Spark Cluster Architecture & Deployment Modes

This is article 71 in the Big Data series, introducing Spark cluster core architecture, deployment mode comparisons, and static/dynamic resource management strategies.

Core Architecture Components

Spark cluster consists of three key roles: Driver Program, Cluster Manager, and Executor.

Driver Program

Driver is the entry and control center of Spark application, responsible for three core tasks:

SparkContext management: Create and maintain SparkContext, provide cluster connection, RDD operation interfaces and job scheduling capabilities
Task scheduling: Convert user code to DAG (Directed Acyclic Graph) execution plan, then split into Stages and Tasks to distribute to Executors
Execution monitoring: Track task success/failure status, handle failure retries and resource cleanup

Driver’s complete lifecycle: initialization → execution → result processing → resource cleanup.

Cluster Manager

Cluster Manager is responsible for entire cluster resource allocation and task coordination. Spark supports four mainstream resource managers:

Manager	Use Case	Core Features
Standalone	Development/testing	Simple deployment, no extra dependencies
YARN	Enterprise big data platform	Deep Hadoop integration, supports multi-tenancy
Mesos	Mixed workload clusters	Fine-grained scheduling, strong horizontal scaling
Kubernetes	Cloud-native applications	Container orchestration, supports elastic scaling

In production, clusters coexisting with Hadoop typically choose YARN; cloud-native scenarios prioritize Kubernetes.

Executor

Executor is a JVM process running on Worker nodes, responsible for:

Executing Tasks assigned by Driver
Caching intermediate computation results in memory to accelerate iterative computation
Writing final results back to HDFS or returning to Driver

Deployment Modes

Local Mode

Run on single machine, no cluster needed, suitable for local development and debugging:

spark-shell --master local[*]   # Use all CPU cores
spark-shell --master local[4]   # Use 4 threads

Cluster Mode (Client vs Cluster)

When submitting to real cluster, two sub-modes:

Client mode: Driver runs on client node that submits task, logs directly output to terminal, suitable for interactive debugging
Cluster mode: Driver runs on cluster internal node, client disconnect doesn’t affect job execution, suitable for production

# Client mode submission
spark-submit --master yarn --deploy-mode client --class icu.wzk.App app.jar

# Cluster mode submission
spark-submit --master yarn --deploy-mode cluster --class icu.wzk.App app.jar

Cluster Startup Process

Start Hadoop Cluster

start-all.sh

Start Spark Standalone Cluster

cd /opt/servers/spark-2.4.5/sbin
./start-all.sh

After startup, access http://<master-ip>:8080 to view Spark Master Web UI.

Verify Cluster Status

# Run built-in Pi example to verify cluster is working
run-example SparkPi 10

Resource Management Strategies

Static Resource Allocation

Pre-specify fixed resources in config file or submission command:

spark-submit \
  --executor-memory 4g \
  --executor-cores 2 \
  --num-executors 10 \
  --class icu.wzk.App app.jar

Suitable for resource-exclusive, stable load batch processing scenarios.

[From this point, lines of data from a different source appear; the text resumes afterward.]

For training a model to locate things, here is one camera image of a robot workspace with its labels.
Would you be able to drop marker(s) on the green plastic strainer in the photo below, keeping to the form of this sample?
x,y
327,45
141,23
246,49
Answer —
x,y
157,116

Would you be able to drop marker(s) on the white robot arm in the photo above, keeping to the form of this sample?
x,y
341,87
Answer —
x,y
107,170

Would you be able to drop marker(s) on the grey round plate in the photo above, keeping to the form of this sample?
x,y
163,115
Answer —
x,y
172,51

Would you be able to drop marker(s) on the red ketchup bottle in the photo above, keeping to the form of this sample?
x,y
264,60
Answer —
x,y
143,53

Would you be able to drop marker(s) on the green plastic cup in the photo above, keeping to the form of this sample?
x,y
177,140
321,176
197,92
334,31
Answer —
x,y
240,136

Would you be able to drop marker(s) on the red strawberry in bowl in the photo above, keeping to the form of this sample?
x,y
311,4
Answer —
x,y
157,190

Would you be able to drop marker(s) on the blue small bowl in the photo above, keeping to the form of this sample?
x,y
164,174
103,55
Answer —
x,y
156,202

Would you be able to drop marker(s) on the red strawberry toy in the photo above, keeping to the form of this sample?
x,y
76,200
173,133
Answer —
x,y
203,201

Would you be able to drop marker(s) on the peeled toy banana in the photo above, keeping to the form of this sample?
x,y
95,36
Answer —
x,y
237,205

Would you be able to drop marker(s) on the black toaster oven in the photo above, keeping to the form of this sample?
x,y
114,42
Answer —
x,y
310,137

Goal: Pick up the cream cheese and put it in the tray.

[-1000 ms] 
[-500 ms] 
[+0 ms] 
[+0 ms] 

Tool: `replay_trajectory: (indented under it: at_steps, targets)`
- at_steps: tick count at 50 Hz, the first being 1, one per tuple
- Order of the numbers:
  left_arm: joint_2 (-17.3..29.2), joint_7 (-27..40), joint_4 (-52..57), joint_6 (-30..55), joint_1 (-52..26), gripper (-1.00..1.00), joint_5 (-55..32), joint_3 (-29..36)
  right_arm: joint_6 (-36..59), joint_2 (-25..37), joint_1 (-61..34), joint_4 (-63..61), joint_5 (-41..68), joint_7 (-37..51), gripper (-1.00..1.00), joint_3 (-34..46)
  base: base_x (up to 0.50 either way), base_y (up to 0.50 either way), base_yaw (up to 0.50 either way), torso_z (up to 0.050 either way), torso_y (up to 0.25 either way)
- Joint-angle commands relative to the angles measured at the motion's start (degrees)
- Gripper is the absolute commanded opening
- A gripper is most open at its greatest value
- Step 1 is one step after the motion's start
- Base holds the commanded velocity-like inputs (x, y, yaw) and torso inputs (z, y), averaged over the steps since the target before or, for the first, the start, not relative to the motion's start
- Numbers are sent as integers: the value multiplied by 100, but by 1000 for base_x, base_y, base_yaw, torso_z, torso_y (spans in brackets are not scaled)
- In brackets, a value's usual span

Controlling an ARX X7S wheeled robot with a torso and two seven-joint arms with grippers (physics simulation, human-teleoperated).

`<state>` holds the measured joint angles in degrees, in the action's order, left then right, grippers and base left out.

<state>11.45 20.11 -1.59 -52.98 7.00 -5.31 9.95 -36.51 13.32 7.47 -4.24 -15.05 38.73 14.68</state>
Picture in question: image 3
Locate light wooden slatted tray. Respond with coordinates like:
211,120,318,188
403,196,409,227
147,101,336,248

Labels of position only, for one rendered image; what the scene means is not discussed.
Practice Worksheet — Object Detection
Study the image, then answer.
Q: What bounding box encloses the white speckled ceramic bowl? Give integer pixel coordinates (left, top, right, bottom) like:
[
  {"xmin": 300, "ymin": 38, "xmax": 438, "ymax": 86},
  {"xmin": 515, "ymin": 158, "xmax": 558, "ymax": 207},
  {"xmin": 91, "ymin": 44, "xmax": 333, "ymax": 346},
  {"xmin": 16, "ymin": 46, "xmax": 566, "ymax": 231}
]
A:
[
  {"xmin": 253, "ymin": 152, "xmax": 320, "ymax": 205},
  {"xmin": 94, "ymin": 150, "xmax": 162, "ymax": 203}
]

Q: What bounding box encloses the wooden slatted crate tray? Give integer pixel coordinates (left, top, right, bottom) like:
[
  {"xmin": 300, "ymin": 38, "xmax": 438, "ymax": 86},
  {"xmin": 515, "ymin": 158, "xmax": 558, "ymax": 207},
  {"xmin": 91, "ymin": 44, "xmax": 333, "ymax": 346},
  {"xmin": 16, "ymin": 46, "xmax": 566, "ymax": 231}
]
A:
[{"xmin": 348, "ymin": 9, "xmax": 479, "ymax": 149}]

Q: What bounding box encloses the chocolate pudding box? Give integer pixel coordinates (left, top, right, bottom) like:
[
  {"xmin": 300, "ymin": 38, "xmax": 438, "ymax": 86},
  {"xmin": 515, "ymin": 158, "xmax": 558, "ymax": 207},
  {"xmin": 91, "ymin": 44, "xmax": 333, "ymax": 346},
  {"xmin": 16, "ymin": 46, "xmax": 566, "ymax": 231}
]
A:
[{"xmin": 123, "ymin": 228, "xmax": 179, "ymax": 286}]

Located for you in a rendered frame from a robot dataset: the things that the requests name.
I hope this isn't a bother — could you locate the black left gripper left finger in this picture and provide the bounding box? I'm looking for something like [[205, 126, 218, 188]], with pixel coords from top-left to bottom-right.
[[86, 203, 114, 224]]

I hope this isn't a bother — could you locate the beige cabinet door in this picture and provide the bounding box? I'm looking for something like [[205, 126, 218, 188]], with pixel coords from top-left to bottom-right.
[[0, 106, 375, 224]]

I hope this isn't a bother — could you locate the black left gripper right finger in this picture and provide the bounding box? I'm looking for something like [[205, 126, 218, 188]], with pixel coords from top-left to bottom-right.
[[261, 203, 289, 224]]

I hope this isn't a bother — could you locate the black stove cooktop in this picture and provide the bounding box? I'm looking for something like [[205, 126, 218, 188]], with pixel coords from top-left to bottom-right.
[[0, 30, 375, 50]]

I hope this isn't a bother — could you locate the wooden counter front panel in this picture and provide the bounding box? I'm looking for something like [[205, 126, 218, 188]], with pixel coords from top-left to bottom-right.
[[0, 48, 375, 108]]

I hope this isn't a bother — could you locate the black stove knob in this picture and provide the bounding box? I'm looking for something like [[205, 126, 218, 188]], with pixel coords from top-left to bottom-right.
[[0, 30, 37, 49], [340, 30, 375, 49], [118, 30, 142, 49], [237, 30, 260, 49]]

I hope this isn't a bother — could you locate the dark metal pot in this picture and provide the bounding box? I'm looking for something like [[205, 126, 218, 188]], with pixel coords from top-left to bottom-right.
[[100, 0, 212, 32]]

Dynamic Resource Allocation

Automatically scale Executor count based on actual workload, enable in spark-defaults.conf:

spark.dynamicAllocation.enabled=true
spark.dynamicAllocation.minExecutors=2
spark.dynamicAllocation.maxExecutors=20
spark.dynamicAllocation.executorIdleTimeout=60s

Suitable for resource-sharing, fluctuating load interactive or stream processing scenarios, avoids resource idle waste.

Monitoring and Tuning

Spark UI (port 4040): View Job, Stage, Task execution status and data skew
History Server: Persist completed job execution logs for post-analysis
Ganglia/Prometheus: Cluster-level CPU, memory, network monitoring

Reasonably configuring parallelism (spark.default.parallelism) and serialization (Kryo vs Java) are two common tuning entry points.